EXERCISE DETAILS: Return the lines below that carry the word "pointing".

INPUT DATA:
*** Begin section ***

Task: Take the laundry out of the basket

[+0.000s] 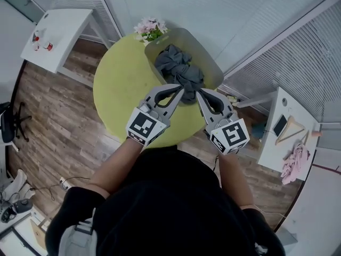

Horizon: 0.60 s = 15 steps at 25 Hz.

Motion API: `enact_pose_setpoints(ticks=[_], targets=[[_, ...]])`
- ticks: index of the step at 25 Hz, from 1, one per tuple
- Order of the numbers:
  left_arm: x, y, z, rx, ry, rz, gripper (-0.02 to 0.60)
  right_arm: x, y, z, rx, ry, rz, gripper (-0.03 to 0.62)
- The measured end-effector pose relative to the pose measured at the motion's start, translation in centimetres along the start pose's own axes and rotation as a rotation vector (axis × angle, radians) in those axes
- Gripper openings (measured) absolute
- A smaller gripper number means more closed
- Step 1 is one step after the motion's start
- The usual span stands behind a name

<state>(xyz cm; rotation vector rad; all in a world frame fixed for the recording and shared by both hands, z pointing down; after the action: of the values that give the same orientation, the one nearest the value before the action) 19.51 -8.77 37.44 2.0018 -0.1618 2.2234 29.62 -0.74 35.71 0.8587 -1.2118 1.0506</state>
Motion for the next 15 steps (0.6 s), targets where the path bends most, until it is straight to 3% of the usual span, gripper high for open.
enact_pose_setpoints(ticks=[7, 15], targets=[[-0.3, 2.9, 0.3, -0.01, -0.011, -0.022, 0.006, -0.8, -0.8, 2.9, -0.003, 0.032, -0.022, 0.023], [0.4, 5.9, 0.2, -0.114, -0.02, -0.052, 0.006, -0.7, -2.5, 6.5, -0.065, 0.067, -0.039, 0.023]])
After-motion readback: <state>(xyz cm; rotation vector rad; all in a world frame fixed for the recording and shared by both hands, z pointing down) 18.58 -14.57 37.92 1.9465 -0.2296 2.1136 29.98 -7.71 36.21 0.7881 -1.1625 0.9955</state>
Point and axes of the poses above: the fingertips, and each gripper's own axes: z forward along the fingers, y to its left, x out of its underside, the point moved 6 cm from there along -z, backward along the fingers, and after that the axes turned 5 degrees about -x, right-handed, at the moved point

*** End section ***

EXPECTED ANSWER:
<state>(xyz cm; rotation vector rad; all in a world frame fixed for the recording and shared by both hands, z pointing down; after the action: of the values that give the same orientation, the one nearest the value before the action) 19.51 -8.77 37.44 2.0018 -0.1618 2.2234 29.62 -0.74 35.71 0.8587 -1.2118 1.0506</state>
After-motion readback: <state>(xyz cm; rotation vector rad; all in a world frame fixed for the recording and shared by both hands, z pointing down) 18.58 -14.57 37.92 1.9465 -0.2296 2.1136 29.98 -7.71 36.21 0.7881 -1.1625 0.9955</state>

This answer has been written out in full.